I think someone got their wires crossed here. They MIGHT be getting 300lm/W of green light using this method (blue LED with special crystals downconverting to green). But blue LED conversion efficiency isn't even at 50% yet AFAIK. 300lm/W is way more than 50% for white light.


----------



## Calina (Mar 5, 2008)

It was discussed before : https://www.candlepowerforums.com/threads/188268&highlight=luminous+efficiency

The article in New Scientist is referring to light conversion of 300 lm per watt of light not per watt of electrical input : 

"The final LEDs were also better than commercially available LEDs at creating visible light, giving off more than 300 lumens of visible light for every watt of all light emitted. This figure, known as the "luminous efficacy", is high compared to typical white LEDs."


----------



## 2xTrinity (Mar 5, 2008)

300 lumens per watt of _radiated light_ is not significantly different from ANY white LED on the market. 


If I wanted to make something sound super impressive, I could declare that the yellow-green indicator light on my wireless router is *680 lm/W* ... for every watt emitted!!! Too bad that figure is utterly irrelevant and potentially very confusing, as Y/G LEDs are among the least efficient in terms of lm/W input, despite emitting the most optimal wavelength.


----------



## evan9162 (Mar 5, 2008)

Calina said:


> It was discussed before : https://www.candlepowerforums.com/threads/188268&highlight=luminous+efficiency
> 
> The article in New Scientist is referring to light conversion of 300 lm per watt of light not per watt of electrical input :
> 
> "The final LEDs were also better than commercially available LEDs at creating visible light, giving off more than 300 lumens of visible light for every watt of all light emitted. This figure, known as the "luminous efficacy", is high compared to typical white LEDs."




The article later says typical white LEDs are 30 to 60 lm per watt of all light emitted. So it sounds like someone's got their terminology all screwed up. Current LEDs are 60 to 100 lm/W of electrical power, and their emission spectra is in the 260ish lm/W range. 
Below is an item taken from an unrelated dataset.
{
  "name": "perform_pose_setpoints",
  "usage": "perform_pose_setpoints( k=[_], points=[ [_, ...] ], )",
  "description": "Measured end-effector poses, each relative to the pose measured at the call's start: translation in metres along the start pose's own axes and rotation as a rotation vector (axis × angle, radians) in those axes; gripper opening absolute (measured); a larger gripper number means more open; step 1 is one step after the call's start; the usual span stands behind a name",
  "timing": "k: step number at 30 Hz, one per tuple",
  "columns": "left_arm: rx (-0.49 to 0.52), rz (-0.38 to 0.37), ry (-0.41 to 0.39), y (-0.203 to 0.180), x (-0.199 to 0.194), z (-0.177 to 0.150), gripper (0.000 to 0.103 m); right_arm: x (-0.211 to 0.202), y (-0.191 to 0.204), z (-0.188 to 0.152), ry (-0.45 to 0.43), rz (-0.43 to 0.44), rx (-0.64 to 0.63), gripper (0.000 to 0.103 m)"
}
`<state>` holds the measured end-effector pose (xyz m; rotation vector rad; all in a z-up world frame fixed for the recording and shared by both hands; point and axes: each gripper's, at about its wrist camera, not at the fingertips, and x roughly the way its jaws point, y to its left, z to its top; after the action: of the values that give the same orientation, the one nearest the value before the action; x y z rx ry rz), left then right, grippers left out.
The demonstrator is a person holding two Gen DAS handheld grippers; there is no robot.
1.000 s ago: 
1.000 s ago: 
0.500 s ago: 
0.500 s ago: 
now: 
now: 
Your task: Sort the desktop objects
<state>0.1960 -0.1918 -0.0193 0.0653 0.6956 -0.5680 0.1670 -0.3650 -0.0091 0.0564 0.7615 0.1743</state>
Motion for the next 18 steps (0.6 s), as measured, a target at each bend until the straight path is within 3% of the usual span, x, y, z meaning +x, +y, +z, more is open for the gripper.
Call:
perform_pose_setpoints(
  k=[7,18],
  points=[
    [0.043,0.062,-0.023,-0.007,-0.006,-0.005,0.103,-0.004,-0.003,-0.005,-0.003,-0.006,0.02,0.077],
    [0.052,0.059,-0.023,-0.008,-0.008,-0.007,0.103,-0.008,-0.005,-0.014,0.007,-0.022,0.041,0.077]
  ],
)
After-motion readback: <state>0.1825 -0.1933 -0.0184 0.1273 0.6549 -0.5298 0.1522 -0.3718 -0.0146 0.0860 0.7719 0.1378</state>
Not surprising that either the reporting, or the person talking to the reporter got things confused. Seems to happen more often than not.


----------



## LEDninja (Mar 5, 2008)

Note this LED produces Red Green Blue light only. Great for backlighting RGB LCD screens but in a flashlight yellow, orange cyan will show up as black.
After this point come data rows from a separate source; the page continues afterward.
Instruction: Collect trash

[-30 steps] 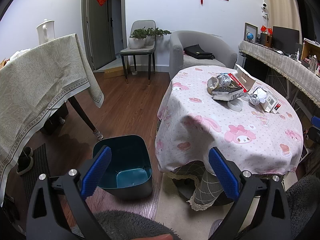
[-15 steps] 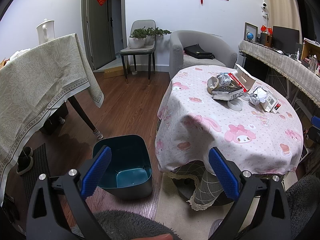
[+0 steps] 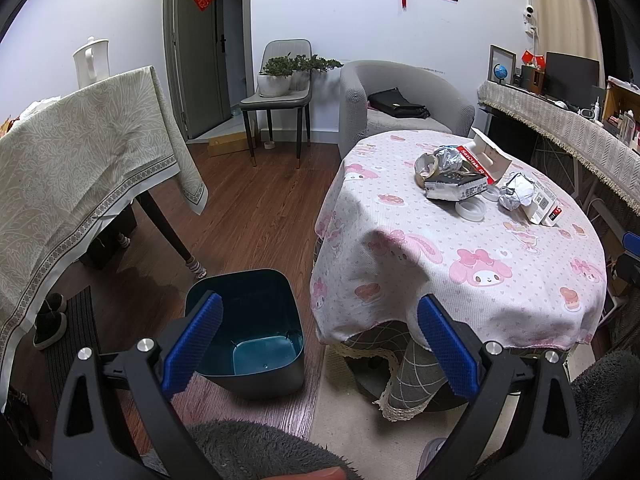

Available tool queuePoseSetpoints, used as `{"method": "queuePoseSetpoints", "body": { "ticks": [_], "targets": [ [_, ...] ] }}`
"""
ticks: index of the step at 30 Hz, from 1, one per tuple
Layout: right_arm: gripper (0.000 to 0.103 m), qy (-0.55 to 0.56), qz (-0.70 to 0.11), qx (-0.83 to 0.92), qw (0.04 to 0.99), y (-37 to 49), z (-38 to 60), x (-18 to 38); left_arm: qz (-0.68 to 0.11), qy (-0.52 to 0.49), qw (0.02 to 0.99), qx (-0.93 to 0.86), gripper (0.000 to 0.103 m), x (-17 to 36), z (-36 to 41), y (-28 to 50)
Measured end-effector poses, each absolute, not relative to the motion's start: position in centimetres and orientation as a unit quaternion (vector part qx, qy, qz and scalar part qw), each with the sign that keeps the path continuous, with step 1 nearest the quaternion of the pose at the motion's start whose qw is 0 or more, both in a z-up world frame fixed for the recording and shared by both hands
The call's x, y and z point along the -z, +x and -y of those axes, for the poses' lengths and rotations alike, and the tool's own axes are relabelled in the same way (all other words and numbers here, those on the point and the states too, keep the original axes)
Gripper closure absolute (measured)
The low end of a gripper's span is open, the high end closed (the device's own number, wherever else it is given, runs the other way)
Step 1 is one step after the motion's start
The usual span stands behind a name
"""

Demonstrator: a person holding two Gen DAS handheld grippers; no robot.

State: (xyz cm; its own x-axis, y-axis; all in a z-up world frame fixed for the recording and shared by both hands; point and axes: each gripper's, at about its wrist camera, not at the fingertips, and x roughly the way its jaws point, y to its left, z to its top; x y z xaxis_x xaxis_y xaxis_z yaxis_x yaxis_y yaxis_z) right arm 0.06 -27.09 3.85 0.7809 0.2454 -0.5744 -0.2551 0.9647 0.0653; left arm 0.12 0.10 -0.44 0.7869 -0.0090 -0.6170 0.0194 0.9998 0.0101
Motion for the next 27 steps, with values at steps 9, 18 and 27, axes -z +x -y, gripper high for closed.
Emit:
{"method": "queuePoseSetpoints", "body": {
  "ticks": [9,18,27],
  "targets": [
    [0.003,-0.006,-0.303,-0.133,0.944,0.0,27.1,-3.9,-0.324,0.006,0.946,0.013,0.003,0.9,0.0,-0.1],
    [0.003,-0.013,-0.307,-0.137,0.942,0.1,27.2,-4.2,-0.310,0.012,0.950,0.044,0.004,0.0,1.3,-0.6],
    [0.003,-0.010,-0.306,-0.126,0.944,0.8,27.4,-5.0,-0.301,0.005,0.951,0.077,0.005,-1.4,2.4,0.7]
  ]
}}
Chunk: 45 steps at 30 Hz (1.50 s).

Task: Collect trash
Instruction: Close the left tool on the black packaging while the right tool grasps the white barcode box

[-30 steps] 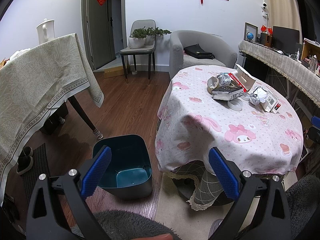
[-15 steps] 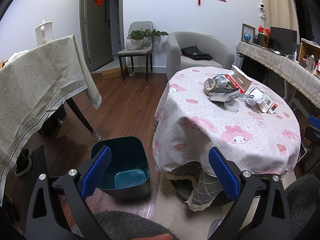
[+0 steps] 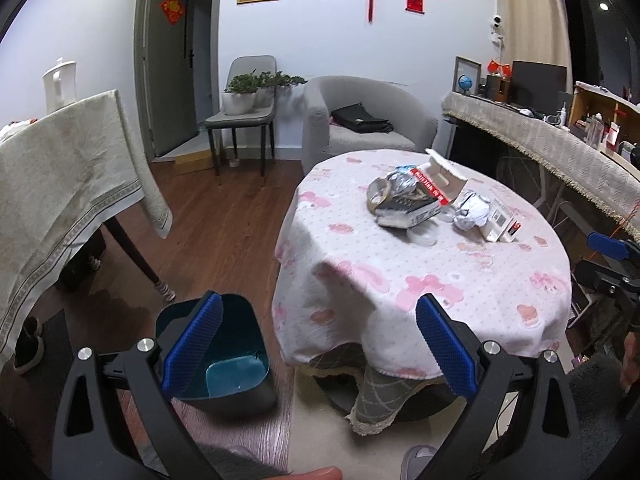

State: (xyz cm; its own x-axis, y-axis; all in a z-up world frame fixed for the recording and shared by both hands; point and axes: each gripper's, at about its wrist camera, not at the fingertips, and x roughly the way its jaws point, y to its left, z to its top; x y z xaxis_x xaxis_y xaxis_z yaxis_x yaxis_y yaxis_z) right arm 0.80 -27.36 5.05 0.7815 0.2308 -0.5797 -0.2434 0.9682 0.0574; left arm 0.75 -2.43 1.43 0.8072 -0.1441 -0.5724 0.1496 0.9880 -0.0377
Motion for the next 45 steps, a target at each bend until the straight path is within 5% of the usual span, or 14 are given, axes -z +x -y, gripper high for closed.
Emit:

The phosphor in current white LEDs have fairly wide spectrum. While blue, green, yellow are dominant, there is still some cyan, orange and red.


----------



## 2xTrinity (Mar 5, 2008)

LEDninja said:


> Note this LED produces Red Green Blue light only. Great for backlighting RGB LCD screens but in a flashlight yellow, orange cyan will show up as black.


Not exactly. Try taking actual red, green, and blue LEDs and shining them on things. Most things that appear yellow for example do so by absorbing blue light. They would therefore reflect both red and green light together and the combination will still appear yellow, only with a slightly different tint or cast to it than under a broad-spectrum light. There are very few things that reflect only a narrow band of wavelengths like spectral cyan or spectral yellow, so as to appear BLACK under RGB.
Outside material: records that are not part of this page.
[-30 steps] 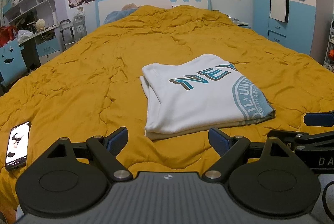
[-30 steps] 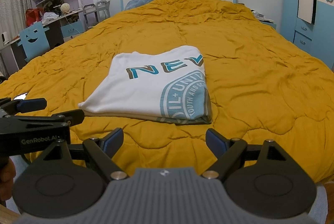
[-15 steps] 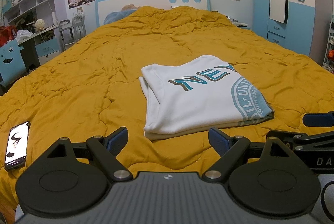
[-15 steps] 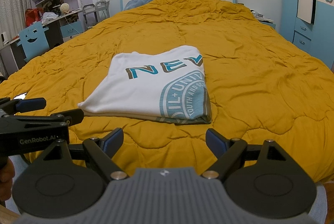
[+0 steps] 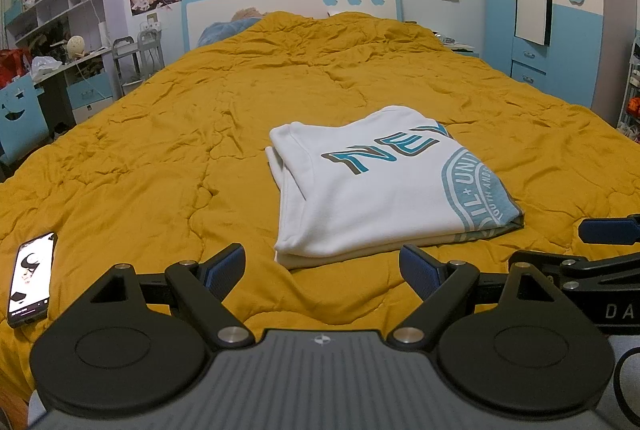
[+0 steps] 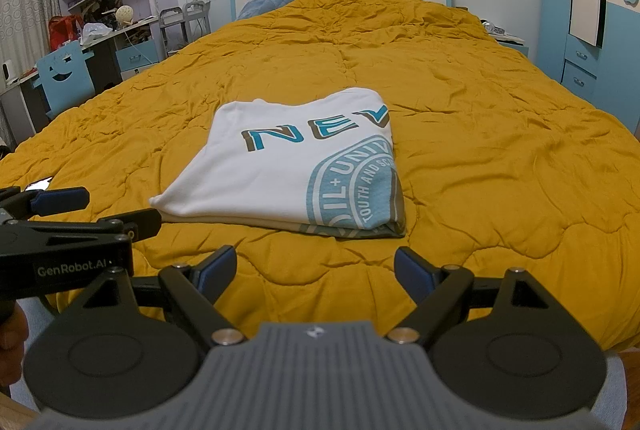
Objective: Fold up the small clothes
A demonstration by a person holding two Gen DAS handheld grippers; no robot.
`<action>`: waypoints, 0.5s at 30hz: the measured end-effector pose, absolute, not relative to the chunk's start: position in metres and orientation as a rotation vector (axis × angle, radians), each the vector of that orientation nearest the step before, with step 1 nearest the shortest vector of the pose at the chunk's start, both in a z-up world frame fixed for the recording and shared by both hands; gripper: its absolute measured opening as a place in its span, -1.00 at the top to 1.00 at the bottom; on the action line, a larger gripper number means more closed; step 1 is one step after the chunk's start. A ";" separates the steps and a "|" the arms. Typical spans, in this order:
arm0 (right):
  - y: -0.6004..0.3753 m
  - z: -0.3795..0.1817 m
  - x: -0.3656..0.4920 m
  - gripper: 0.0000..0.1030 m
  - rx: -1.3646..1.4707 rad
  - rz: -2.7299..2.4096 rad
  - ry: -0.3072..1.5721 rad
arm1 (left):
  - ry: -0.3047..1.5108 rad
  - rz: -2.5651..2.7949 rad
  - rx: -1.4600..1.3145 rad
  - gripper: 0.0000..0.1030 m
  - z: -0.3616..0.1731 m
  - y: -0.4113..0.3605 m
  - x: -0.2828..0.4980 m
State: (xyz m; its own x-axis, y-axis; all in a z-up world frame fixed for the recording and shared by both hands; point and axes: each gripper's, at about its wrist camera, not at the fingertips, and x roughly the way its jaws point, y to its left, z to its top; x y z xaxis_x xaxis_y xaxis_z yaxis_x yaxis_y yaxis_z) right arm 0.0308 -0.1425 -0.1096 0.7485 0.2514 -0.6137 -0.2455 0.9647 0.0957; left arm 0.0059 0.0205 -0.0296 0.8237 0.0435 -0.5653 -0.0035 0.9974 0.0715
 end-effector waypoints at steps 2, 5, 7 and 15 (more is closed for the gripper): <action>-0.142 -0.110 0.031 -0.59 0.009 0.272 0.672 | 0.602 0.025 0.069 -0.97 -0.030 0.021 0.006; -0.142 -0.110 0.031 -0.59 0.009 0.272 0.672 | 0.603 0.024 0.069 -0.97 -0.030 0.021 0.006; -0.142 -0.110 0.031 -0.59 0.009 0.271 0.672 | 0.603 0.024 0.069 -0.97 -0.030 0.021 0.006; -0.141 -0.110 0.030 -0.59 0.008 0.272 0.673 | 0.602 0.024 0.068 -0.97 -0.030 0.021 0.006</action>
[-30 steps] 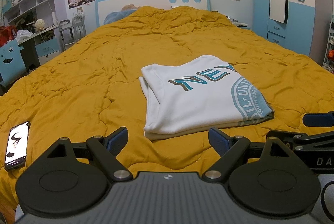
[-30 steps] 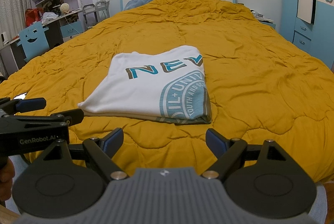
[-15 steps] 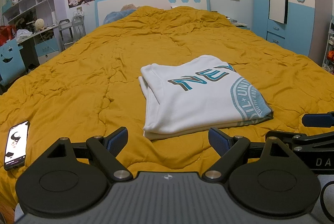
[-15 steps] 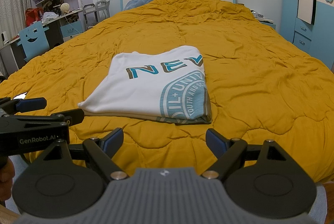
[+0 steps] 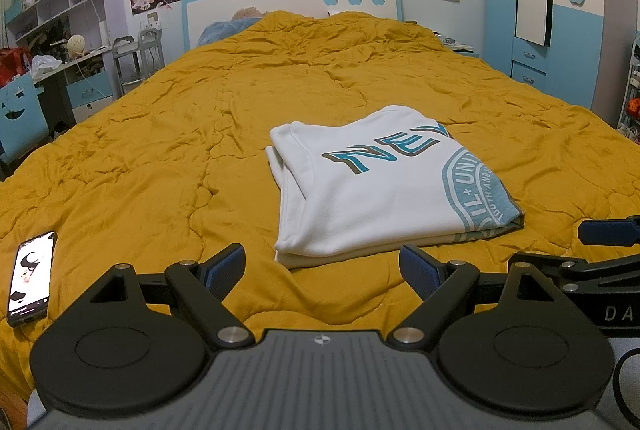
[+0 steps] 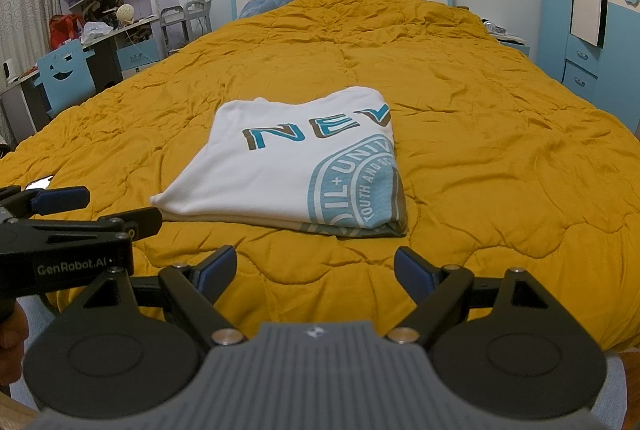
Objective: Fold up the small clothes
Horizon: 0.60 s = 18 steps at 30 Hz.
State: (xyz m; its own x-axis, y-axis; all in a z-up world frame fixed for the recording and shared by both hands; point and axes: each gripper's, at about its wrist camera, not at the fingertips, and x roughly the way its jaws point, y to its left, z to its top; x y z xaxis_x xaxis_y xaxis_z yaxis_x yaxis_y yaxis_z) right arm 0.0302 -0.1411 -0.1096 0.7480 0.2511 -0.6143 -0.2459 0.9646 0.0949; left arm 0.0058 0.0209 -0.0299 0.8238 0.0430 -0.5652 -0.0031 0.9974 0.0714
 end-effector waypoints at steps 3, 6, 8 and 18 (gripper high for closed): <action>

As far as backlighting RGB LCD screens, the best way to do that would be to backlight the entire screen with blue lght, then put the red and green phosphors on the red/green pixel regions, with no phoshphor on the blue regions. Right there you eliminate the majority of the filtering losses.


----------



## LEDninja (Mar 5, 2008)

2xTrinity said:


> As far as backlighting RGB LCD screens, the best way to do that would be to backlight the entire screen with blue lght, then put the red and green phosphors on the red/green pixel regions, with no phoshphor on the blue regions. Right there you eliminate the majority of the filtering losses.


Maybe put those tuned nano crystals on the red/green pixels instead of on the LED. It should be more efficient than phosphors.


----------



## DM51 (Mar 5, 2008)

There is an existing thread here, where this discussion can be continued.


----------



## 2xTrinity (Mar 5, 2008)

LEDninja said:


> Maybe put those tuned nano crystals on the red/green pixels instead of on the LED. It should be more efficient than phosphors.


Agreed. Also, having the nano crystals ON the pixels, with the LCD only controlling how much blue light is used to pump each crystal, would allow for wider viewing angle than traditional LCDs, more like a CRT, which has electron phosphor directly on the screen. The biggest drawback I can think of that is that with the nanocrystals on the screen, they might actually fluoresce/react to ambient lighting.


----------